La Filpac CGT réagit au plan de restructuration en cours chez Quebecor World France

GraphiLine rediffuse la communiqué du syndicat.

Lors de la réunion du comité de groupe du 2 septembre 2005, la direction a commenté la situation économique, industrielle et sociale et a annoncé la stratégie du groupe nord-américain dans notre pays. Cette politique confirme la restructuration engagée depuis quelques années et se traduit notamment par la poursuite du désengagement de certaines activités et de certains sites. Ainsi, après la cession de l’imprimerie de Torcy en mai 2005, celle de Printor à Beaugency est en cours. Les unités de l’ex groupe Fécomme pourraient suivre. Un plan de restructuration drastique tant au plan industriel qu’humain est annoncé à Hélio Corbeil. Depuis plusieurs années, les organisations syndicales chez Québécor revendiquent des investissements. Le fait qu’elles n’aient pas été écoutées pénalise et fragilise les entreprises du groupe.
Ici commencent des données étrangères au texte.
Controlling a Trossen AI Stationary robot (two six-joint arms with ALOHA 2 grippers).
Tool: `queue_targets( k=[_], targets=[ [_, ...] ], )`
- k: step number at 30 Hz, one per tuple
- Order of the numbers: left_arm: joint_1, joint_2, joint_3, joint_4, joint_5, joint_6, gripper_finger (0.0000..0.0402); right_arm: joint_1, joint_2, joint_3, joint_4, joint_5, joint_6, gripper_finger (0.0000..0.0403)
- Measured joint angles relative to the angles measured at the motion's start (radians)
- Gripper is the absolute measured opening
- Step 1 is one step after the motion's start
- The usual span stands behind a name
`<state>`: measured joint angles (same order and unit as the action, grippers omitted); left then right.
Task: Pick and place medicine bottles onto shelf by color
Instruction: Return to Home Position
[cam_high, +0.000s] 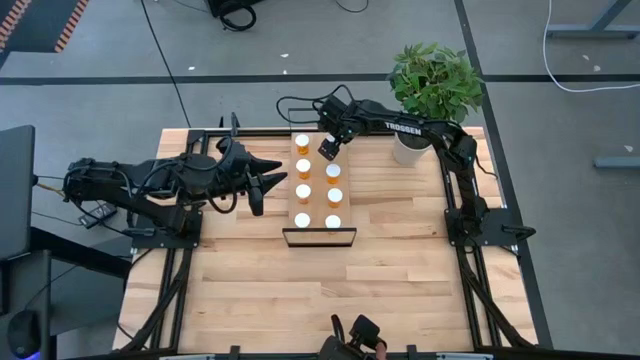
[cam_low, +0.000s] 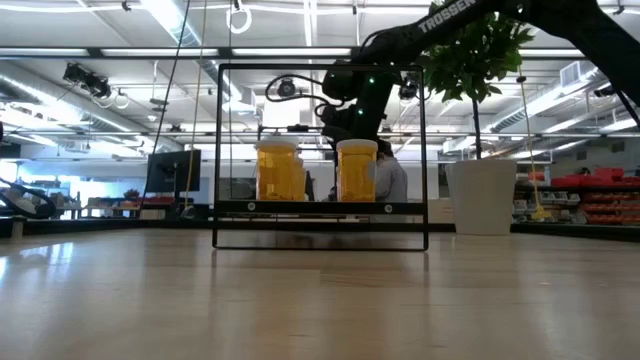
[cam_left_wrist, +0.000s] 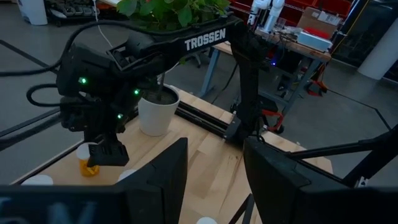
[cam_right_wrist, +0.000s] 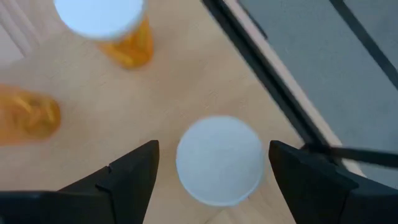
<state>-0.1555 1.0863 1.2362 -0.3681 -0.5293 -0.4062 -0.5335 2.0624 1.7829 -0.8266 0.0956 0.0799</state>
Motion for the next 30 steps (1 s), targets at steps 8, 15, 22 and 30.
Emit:
queue_targets(
  k=[8,15,22,30],
  targets=[
    [0.000,0.000,0.000,-0.004,0.000,0.000,0.0163,0.000,0.000,0.058,-0.021,0.000,0.010,0.0312],
    [0.000,0.000,0.000,-0.004,0.000,-0.027,0.0163,0.000,0.000,0.086,-0.087,0.000,0.007,0.0312],
    [0.002,0.000,0.000,-0.003,0.033,-0.028,0.0162,0.009,0.000,0.166,-0.148,0.000,0.006,0.0312],
    [0.102,0.000,0.000,-0.056,0.090,-0.022,0.0162,0.022,-0.002,0.222,-0.205,0.000,0.008,0.0312]
  ],
)
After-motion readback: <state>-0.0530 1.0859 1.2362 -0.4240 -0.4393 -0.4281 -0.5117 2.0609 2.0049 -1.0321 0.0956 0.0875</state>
La direction, qui a reconnu ses erreurs et le retard pris dans la modernisation, annonce aujourd’hui des investissements en offset à Mary-sur-Marne et à La Loupe et en héliogravure mais pas forcément en France où pourtant les besoins existent. La récente visite des installations du groupe POLESTAR en Angleterre par les dirigeants de Québécor World, sur laquelle le comité d’entreprise européen les interroge par courrier, ne peut laisser indifférents les salariés de l’ensemble du groupe auxquels on demande toujours plus d’efforts de tous ordres. Les syndicats CGT du groupe et les élus des personnels ne peuvent se satisfaire de cette situation qui voit l’affaiblissement des capacités de production. Ils considèrent que les suppressions d’emploi déjà intervenues et celles en projet, la remise en cause des conditions de travail, des niveaux de salaires et des conquêtes sociales ne peuvent être la seule réponse apportée à la dégradation du marché et pour maintenir des dividendes élevés aux actionnaires. Aucun(e) salarié(e), quelle que soit l’entreprise du groupe, n’est épargné(e) par cette politique dont ils ne sont pas responsables et contre laquelle il faut agir. En conséquence, les élus CGT proposent que dans chaque unité les représentants du personnel, dans une démarche unitaire, interpellent leur direction au sujet des investissements, des conséquences d’un éventuel rachat de POLESTAR et plus généralement sur les questions sociales d’actualité dans l’entreprise.